▸ **INSTRUCTIONS TO FOLLOW**
Write out word for word each line of the records, beginning at the first and stopping after the line with "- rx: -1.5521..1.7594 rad". Leave the pictures out.

▸ **DATA**
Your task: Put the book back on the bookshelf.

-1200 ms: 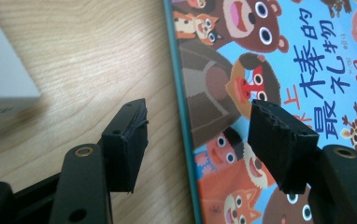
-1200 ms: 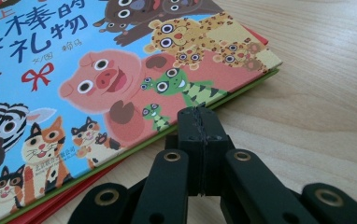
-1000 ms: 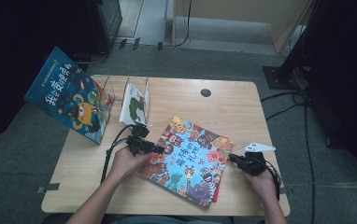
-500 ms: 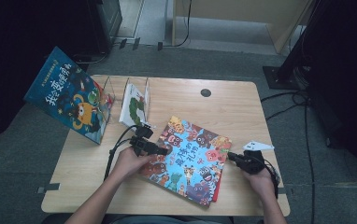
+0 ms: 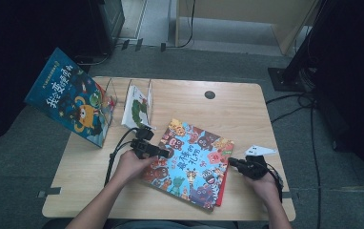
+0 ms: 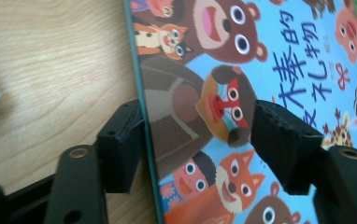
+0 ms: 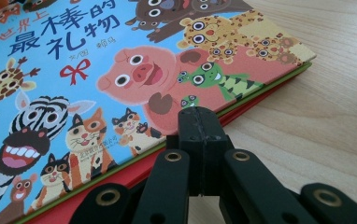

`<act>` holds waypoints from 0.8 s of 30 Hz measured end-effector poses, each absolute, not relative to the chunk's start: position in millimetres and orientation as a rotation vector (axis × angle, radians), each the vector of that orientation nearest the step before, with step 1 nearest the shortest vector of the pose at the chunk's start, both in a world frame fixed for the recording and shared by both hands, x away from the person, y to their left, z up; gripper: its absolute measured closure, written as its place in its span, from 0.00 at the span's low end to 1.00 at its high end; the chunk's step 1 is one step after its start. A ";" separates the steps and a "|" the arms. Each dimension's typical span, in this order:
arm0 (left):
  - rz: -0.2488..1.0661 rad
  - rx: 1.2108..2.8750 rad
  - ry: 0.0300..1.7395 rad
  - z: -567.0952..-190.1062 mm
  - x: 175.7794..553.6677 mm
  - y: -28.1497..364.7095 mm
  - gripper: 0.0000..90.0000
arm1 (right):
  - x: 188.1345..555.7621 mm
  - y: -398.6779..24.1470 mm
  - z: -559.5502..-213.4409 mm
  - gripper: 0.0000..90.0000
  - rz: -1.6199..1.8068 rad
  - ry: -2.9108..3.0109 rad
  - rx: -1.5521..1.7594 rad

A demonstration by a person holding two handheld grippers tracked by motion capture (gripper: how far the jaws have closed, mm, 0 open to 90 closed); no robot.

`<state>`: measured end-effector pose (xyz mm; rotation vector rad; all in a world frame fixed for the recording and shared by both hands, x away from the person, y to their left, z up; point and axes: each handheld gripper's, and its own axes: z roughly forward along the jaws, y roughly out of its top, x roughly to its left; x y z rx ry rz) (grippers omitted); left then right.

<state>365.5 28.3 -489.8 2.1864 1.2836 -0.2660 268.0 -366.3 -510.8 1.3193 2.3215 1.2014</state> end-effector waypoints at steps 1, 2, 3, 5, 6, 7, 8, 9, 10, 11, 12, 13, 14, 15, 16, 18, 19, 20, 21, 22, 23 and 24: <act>-0.258 2.185 1.285 -489.7 365.1 28.7 0.47 | 268.2 -365.8 -510.8 1.00 1.202 2.321 1.329; -0.252 2.186 1.282 -489.7 364.5 29.4 0.48 | 268.2 -365.6 -510.9 1.00 1.201 2.317 1.322; -0.251 2.183 1.287 -489.8 364.2 30.1 0.49 | 268.1 -365.9 -511.2 1.00 1.206 2.318 1.325; -0.273 2.174 1.317 -488.6 365.2 31.6 0.52 | 269.0 -366.9 -511.9 1.00 1.222 2.318 1.334; -0.290 2.170 1.332 -487.7 365.7 32.4 0.53 | 269.5 -366.8 -512.2 1.00 1.230 2.317 1.338; -0.299 2.173 1.350 -486.5 366.0 33.2 0.54 | 269.8 -366.7 -512.4 1.00 1.235 2.317 1.342; -0.305 2.180 1.359 -485.4 365.8 33.5 0.56 | 270.6 -366.8 -512.7 1.00 1.244 2.317 1.343; -0.309 2.190 1.359 -484.1 365.3 34.1 0.56 | 270.8 -366.5 -512.7 1.00 1.250 2.315 1.352; -0.305 2.205 1.353 -482.8 364.4 34.9 0.57 | 271.4 -366.3 -512.9 1.00 1.259 2.314 1.359; -0.305 2.211 1.349 -481.6 363.5 35.9 0.57 | 271.9 -366.3 -513.2 1.00 1.270 2.312 1.368; -0.303 2.210 1.352 -479.9 362.4 37.2 0.58 | 272.2 -366.0 -513.5 1.00 1.279 2.313 1.380; -0.300 2.207 1.351 -478.6 361.8 38.1 0.58 | 273.0 -365.7 -513.8 1.00 1.284 2.315 1.378; -0.299 2.199 1.349 -476.7 361.2 39.8 0.58 | 273.4 -365.1 -513.9 1.00 1.286 2.317 1.374; -0.303 2.182 1.354 -474.6 360.8 41.7 0.59 | 273.8 -364.3 -514.0 1.00 1.288 2.319 1.368; -0.307 2.162 1.356 -472.4 360.5 43.9 0.59 | 274.3 -363.5 -514.0 1.00 1.286 2.320 1.363; -0.315 2.136 1.352 -467.8 360.5 48.0 0.60 | 274.9 -361.7 -513.8 1.00 1.283 2.328 1.353; -0.319 2.123 1.348 -465.2 360.4 49.8 0.60 | 275.1 -360.9 -513.7 1.00 1.281 2.327 1.350; -0.325 2.109 1.344 -462.2 360.2 51.6 0.60 | 275.6 -360.3 -513.6 1.00 1.280 2.331 1.340; -0.330 2.092 1.338 -458.8 359.9 53.8 0.60 | 275.8 -359.6 -513.5 1.00 1.280 2.335 1.337; -0.334 2.069 1.332 -454.1 359.3 55.9 0.61 | 276.1 -359.2 -513.3 1.00 1.275 2.339 1.334; -0.329 2.059 1.326 -449.5 358.5 56.9 0.62 | 276.5 -358.4 -513.3 1.00 1.277 2.340 1.330; -0.321 2.056 1.320 -445.6 357.6 57.2 0.62 | 277.1 -357.5 -513.5 1.00 1.279 2.343 1.323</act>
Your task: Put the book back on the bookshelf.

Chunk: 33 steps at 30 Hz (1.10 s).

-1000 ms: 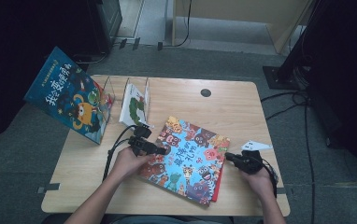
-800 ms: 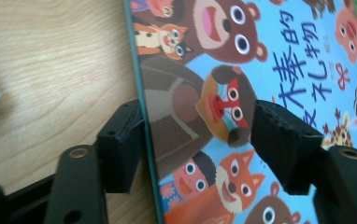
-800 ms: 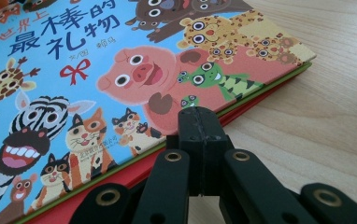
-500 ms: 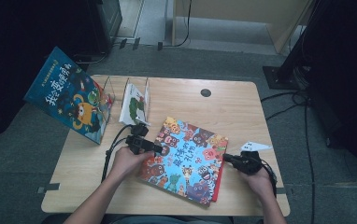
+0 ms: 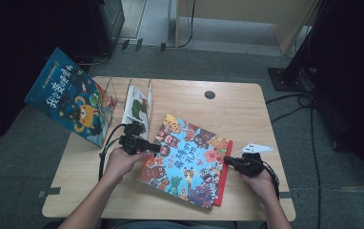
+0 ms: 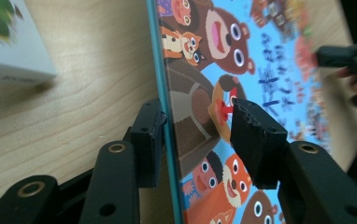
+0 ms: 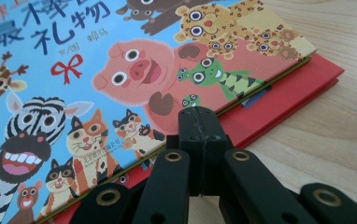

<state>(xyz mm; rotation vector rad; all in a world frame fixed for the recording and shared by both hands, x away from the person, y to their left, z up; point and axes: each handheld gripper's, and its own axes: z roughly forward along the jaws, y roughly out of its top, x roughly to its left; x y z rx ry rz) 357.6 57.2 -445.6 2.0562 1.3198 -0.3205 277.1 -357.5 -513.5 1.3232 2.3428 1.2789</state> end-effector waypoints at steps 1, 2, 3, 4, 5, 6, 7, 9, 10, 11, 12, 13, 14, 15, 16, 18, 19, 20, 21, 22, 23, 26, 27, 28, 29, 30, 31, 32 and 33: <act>-0.293 2.057 1.308 -438.5 355.6 57.5 0.63 | 277.3 -356.6 -513.4 1.00 1.277 2.344 1.318; -0.281 2.056 1.302 -434.0 354.5 57.4 0.65 | 277.8 -354.9 -513.3 1.00 1.277 2.348 1.313; -0.291 2.046 1.288 -428.6 354.3 58.5 0.65 | 278.1 -353.9 -513.3 1.00 1.277 2.352 1.310; -0.310 2.026 1.279 -423.9 354.3 60.2 0.65 | 278.8 -353.1 -513.4 1.00 1.276 2.353 1.300; -0.348 2.002 1.265 -418.6 354.7 62.2 0.66 | 279.1 -352.0 -513.4 1.00 1.281 2.354 1.308; -0.370 1.993 1.254 -416.1 355.0 62.8 0.68 | 279.9 -351.0 -513.7 1.00 1.289 2.358 1.306; -0.411 1.980 1.237 -413.5 355.2 62.5 0.69 | 280.5 -350.2 -514.0 1.00 1.292 2.359 1.301; -0.449 1.982 1.207 -408.0 353.9 58.9 0.71 | 281.6 -345.9 -514.3 1.00 1.302 2.375 1.282; -0.456 1.986 1.202 -404.5 353.1 57.2 0.71 | 282.2 -342.6 -514.2 1.00 1.301 2.382 1.264; -0.457 1.986 1.195 -400.7 352.1 55.7 0.72 | 282.9 -339.2 -514.0 1.00 1.297 2.389 1.244; -0.457 1.994 1.187 -396.6 351.2 54.4 0.73 | 283.5 -335.7 -513.7 1.00 1.294 2.401 1.227; -0.457 2.000 1.186 -392.7 350.8 53.1 0.74 | 283.9 -332.3 -513.9 1.00 1.294 2.406 1.203; -0.449 2.006 1.187 -388.9 350.4 52.1 0.74 | 284.1 -328.9 -514.1 1.00 1.297 2.410 1.186; -0.444 2.016 1.184 -384.8 350.6 51.0 0.75 | 284.0 -326.2 -513.9 1.00 1.293 2.421 1.176; -0.443 2.022 1.186 -382.8 351.1 50.5 0.75 | 284.4 -322.8 -514.2 1.00 1.296 2.424 1.156; -0.430 2.040 1.198 -378.8 353.0 48.5 0.77 | 285.0 -318.6 -513.9 1.00 1.295 2.434 1.146; -0.432 2.040 1.208 -377.2 354.4 47.7 0.77 | 285.9 -316.2 -513.5 1.00 1.287 2.436 1.142; -0.437 2.042 1.213 -376.0 355.8 47.8 0.78 | 286.5 -312.8 -513.4 1.00 1.283 2.436 1.133; -0.434 2.038 1.220 -374.8 356.9 47.8 0.79 | 287.1 -310.6 -513.3 1.00 1.279 2.438 1.121; -0.438 2.038 1.227 -374.0 358.1 48.1 0.79 | 287.5 -308.7 -513.2 1.00 1.276 2.442 1.113; -0.445 2.044 1.228 -372.1 360.0 48.8 0.79 | 287.7 -307.2 -513.0 1.00 1.273 2.441 1.116; -0.497 2.033 1.223 -367.5 365.7 51.3 0.84 | 288.6 -301.2 -512.5 1.00 1.258 2.444 1.090; -0.496 2.045 1.226 -365.3 367.1 51.0 0.84 | 288.7 -297.7 -512.1 1.00 1.249 2.445 1.082; -0.486 2.073 1.227 -361.6 369.4 49.9 0.84 | 288.6 -295.2 -511.5 1.00 1.234 2.449 1.065; -0.482 2.089 1.227 -358.7 371.2 49.0 0.84 | 288.3 -291.2 -510.4 1.00 1.206 2.454 1.033; -0.482 2.095 1.227 -356.7 372.6 48.6 0.84 | 288.3 -288.4 -509.9 1.00 1.189 2.457 1.011; -0.484 2.107 1.220 -354.2 374.7 48.4 0.85 | 288.1 -286.5 -510.1 1.00 1.189 2.456 0.995; -0.508 2.113 1.210 -352.0 377.3 48.5 0.85 | 287.9 -284.8 -510.1 0.98 1.181 2.459 0.972; -0.513 2.121 1.213 -350.6 378.5 47.8 0.86 | 287.0 -283.7 -509.9 0.91 1.170 2.460 0.940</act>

▸ **ANSWER FOR THIS EXERCISE**
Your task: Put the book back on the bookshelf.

-1200 ms: 
-1200 ms: 
-1000 ms: 
-500 ms: 
+0 ms: 
+0 ms: 
+0 ms: 

`<act>` holds waypoints from 0.8 s of 30 Hz measured end-effector poses, each absolute, not relative to the chunk's start: position in millimetres and orientation as a rotation vector (axis × angle, radians), each the vector of that orientation nearest the step before, with step 1 nearest the shortest vector of the pose at the chunk's start, both in a world frame fixed for the recording and shared by both hands, x away from the person, y to their left, z up; gripper: its absolute measured closure, written as its place in its span, from 0.00 at the span's low end to 1.00 at its high end; the chunk's step 1 is one step after its start. A ";" separates the steps and a "|" the arms. Each dimension's typical span, in this order:
arm0 (left):
  - rz: -0.2488..1.0661 rad
  - rx: 1.2108..2.8750 rad
  - ry: 0.0300..1.7395 rad
  - z: -567.0952..-190.1062 mm
  - x: 175.7794..553.6677 mm
  - y: -28.1497..364.7095 mm
  - gripper: 0.0000..90.0000
arm1 (right):
  - x: 188.1345..555.7621 mm
  - y: -398.6779..24.1470 mm
  - z: -559.5502..-213.4409 mm
  - gripper: 0.0000..90.0000
  - rz: -1.6199..1.8068 rad
  - ry: -2.9108..3.0109 rad
  - rx: -1.5521..1.7594 rad

No further output is expected.